#### DESCRIPTION OF THE TASK
Copy out each line of the data that holds the word "location".

====== RECORDS PROVIDED

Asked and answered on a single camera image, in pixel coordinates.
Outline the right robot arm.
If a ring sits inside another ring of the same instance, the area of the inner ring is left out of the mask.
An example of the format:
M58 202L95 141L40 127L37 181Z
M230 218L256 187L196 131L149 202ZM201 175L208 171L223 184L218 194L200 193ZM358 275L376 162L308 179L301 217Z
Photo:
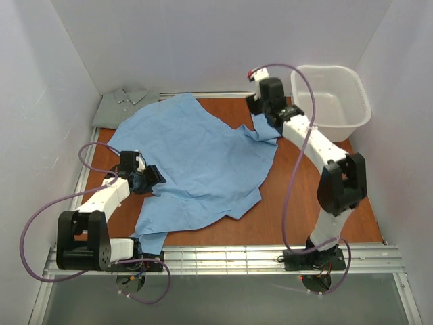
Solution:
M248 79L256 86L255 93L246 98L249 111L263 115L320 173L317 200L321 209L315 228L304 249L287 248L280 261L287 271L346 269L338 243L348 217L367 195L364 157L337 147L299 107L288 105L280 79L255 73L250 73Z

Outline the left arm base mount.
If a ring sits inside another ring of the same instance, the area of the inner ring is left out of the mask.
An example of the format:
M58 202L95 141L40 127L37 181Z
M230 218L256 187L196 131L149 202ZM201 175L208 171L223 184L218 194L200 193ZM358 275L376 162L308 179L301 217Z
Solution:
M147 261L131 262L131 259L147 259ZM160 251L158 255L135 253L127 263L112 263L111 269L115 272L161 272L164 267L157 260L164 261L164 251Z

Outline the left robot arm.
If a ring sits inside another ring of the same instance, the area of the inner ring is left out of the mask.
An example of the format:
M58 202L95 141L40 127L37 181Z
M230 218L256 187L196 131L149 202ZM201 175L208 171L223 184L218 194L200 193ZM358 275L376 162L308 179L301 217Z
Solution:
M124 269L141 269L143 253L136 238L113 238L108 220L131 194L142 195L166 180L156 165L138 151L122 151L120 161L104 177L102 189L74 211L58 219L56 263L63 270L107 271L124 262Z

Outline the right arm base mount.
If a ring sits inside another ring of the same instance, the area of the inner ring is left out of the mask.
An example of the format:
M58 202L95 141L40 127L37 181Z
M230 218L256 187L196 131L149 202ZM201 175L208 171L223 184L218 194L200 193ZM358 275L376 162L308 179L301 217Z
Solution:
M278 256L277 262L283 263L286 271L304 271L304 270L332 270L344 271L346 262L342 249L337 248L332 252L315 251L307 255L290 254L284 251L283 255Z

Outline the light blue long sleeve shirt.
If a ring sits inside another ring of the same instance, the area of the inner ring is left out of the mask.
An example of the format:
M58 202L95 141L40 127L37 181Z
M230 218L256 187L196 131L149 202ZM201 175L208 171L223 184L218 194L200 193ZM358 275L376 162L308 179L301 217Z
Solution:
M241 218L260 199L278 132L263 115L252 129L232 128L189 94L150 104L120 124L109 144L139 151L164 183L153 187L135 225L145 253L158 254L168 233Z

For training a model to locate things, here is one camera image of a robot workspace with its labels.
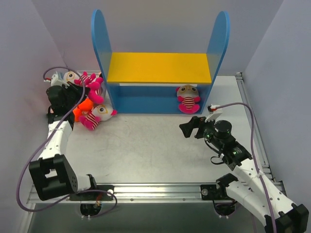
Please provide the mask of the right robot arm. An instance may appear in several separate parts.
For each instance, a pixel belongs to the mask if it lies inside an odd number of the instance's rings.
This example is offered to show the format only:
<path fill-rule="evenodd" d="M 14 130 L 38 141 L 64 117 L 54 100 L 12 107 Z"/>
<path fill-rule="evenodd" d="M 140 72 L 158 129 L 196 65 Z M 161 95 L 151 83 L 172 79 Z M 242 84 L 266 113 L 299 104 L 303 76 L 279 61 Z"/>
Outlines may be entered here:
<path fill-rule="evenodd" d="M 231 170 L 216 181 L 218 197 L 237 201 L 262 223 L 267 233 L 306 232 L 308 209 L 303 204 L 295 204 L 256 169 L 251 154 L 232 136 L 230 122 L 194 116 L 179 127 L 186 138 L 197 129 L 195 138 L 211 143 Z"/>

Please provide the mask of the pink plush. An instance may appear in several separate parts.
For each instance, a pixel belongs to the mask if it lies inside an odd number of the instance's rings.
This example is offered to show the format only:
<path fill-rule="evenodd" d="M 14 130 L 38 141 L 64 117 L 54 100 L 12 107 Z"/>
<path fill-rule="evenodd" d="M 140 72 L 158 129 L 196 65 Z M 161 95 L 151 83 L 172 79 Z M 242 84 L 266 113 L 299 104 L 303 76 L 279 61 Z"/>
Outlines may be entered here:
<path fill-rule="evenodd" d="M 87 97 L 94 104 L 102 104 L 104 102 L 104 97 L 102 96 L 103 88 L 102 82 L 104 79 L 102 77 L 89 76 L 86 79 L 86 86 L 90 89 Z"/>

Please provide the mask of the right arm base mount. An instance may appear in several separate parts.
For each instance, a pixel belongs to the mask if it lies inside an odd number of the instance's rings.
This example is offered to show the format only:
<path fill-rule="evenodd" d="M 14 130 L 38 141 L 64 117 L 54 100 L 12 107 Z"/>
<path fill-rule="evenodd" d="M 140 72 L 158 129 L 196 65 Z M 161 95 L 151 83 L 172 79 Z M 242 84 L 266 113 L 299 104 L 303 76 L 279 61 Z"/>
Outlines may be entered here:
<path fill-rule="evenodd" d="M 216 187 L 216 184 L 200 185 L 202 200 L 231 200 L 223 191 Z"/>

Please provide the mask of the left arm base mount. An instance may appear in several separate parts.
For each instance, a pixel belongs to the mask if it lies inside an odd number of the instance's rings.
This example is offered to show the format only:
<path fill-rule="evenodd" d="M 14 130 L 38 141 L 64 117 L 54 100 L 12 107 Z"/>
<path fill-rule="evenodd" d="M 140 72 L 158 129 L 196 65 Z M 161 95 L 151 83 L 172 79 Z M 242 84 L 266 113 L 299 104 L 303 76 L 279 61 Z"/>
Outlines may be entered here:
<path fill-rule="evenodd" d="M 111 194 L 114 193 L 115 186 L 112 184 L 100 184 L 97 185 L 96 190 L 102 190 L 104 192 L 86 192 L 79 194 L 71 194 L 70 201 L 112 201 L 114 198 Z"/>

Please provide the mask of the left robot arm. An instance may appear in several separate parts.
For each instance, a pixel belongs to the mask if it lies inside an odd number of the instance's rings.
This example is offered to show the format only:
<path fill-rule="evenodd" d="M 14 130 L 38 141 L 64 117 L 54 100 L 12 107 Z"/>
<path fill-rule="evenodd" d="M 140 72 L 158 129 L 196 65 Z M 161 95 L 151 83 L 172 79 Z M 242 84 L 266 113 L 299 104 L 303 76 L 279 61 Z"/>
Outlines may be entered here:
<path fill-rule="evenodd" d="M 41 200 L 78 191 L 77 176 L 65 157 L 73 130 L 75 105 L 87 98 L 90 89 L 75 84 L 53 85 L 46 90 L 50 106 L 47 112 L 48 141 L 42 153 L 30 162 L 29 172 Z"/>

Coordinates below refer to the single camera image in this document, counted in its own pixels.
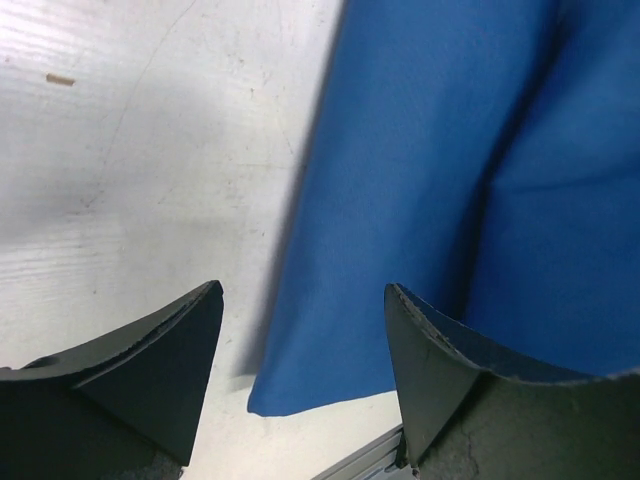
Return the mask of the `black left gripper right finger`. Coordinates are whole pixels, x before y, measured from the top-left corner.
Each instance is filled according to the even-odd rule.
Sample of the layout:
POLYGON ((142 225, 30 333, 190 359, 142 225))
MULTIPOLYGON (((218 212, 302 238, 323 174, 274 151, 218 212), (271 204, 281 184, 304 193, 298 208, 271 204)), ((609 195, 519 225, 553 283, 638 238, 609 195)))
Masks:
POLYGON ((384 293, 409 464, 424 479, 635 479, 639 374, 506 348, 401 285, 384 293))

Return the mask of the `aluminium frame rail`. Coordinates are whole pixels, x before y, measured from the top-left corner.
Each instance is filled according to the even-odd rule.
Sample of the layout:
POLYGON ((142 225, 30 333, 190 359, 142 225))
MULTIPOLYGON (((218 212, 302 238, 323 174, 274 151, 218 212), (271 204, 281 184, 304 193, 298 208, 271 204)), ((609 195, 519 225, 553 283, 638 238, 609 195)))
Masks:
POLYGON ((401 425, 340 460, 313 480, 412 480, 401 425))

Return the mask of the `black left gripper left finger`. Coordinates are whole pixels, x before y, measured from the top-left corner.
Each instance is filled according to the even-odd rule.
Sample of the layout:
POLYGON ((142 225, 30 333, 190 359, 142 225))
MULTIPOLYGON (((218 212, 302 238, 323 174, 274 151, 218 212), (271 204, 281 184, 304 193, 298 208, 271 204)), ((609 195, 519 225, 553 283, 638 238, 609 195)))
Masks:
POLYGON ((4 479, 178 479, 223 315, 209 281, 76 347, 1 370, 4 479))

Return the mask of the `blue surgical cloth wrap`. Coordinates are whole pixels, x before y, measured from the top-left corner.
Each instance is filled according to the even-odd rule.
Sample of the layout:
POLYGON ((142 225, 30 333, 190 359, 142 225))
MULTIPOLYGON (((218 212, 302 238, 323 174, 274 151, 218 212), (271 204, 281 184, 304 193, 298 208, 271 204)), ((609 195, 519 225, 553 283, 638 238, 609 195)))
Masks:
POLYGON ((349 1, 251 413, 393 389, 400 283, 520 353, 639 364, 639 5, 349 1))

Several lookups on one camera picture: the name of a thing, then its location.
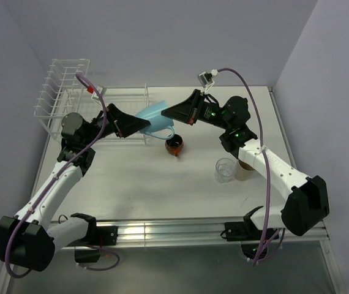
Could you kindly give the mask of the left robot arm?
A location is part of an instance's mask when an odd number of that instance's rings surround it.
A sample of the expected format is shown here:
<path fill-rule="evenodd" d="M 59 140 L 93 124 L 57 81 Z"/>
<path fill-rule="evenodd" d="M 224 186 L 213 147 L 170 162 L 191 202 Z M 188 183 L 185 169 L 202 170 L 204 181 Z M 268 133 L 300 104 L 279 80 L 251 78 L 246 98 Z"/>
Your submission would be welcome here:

============
====== RECORDS PROVIDED

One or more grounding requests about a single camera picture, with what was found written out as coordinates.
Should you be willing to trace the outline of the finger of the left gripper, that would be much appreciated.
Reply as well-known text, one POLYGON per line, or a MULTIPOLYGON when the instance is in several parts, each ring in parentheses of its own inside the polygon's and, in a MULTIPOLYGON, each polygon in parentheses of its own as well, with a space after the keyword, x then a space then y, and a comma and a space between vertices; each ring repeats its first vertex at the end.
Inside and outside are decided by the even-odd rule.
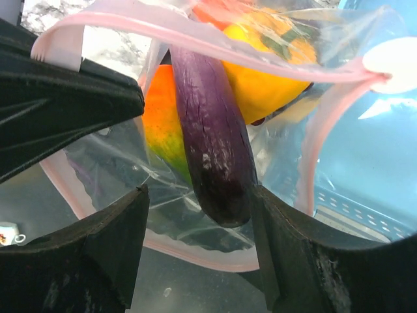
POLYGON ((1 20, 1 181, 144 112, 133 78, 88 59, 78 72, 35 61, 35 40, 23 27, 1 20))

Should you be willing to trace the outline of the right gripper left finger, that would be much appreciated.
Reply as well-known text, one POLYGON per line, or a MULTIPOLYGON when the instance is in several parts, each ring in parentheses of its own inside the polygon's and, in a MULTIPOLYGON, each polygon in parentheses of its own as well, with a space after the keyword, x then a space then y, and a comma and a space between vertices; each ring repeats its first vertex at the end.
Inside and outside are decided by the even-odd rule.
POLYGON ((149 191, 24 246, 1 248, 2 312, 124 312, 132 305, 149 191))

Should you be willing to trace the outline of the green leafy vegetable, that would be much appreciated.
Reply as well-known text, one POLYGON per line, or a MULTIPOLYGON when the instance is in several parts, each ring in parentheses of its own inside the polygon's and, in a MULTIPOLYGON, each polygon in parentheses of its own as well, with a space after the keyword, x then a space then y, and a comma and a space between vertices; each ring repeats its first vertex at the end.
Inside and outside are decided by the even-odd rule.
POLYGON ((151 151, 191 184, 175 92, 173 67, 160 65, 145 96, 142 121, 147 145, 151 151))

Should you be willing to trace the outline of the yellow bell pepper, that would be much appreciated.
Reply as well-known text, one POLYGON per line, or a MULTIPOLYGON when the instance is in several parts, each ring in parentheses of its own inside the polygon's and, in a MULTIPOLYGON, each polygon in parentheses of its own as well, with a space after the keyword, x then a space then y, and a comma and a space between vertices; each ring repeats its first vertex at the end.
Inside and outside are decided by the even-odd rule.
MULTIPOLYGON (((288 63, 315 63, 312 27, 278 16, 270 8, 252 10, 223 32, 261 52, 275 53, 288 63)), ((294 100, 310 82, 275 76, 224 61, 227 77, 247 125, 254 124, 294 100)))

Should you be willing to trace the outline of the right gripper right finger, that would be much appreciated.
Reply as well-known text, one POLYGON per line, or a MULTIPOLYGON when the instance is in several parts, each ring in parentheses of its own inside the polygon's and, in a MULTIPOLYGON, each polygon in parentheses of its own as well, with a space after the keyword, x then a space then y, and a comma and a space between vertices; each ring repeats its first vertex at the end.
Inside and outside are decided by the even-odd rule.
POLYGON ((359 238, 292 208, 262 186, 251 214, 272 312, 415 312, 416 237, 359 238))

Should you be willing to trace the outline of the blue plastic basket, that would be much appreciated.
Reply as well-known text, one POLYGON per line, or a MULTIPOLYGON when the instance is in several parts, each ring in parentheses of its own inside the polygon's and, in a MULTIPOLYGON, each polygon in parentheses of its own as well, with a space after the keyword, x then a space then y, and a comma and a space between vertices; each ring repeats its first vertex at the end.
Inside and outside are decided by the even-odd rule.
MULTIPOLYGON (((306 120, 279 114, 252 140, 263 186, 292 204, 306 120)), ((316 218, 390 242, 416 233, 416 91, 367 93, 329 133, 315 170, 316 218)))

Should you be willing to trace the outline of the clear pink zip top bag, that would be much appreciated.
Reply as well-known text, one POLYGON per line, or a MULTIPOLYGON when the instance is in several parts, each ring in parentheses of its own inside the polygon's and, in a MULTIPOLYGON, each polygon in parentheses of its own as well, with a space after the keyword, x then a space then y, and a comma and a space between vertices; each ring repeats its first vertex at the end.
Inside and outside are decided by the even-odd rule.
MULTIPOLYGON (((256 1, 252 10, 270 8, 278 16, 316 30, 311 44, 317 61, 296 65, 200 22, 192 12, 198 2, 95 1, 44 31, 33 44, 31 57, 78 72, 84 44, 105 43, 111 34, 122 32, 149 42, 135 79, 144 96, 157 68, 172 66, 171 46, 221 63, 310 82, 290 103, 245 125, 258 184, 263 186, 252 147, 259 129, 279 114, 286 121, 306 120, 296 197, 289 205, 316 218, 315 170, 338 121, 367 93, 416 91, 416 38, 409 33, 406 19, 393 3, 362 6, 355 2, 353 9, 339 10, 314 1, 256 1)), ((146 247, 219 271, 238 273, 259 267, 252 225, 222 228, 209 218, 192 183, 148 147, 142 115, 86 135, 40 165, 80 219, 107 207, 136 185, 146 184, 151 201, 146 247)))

============

#### SOLUTION TO THIS PROBLEM
Several lookups on one camera picture: the name of a thing, then its location.
A location is part of an instance's mask when an odd number of that instance's rings surround it.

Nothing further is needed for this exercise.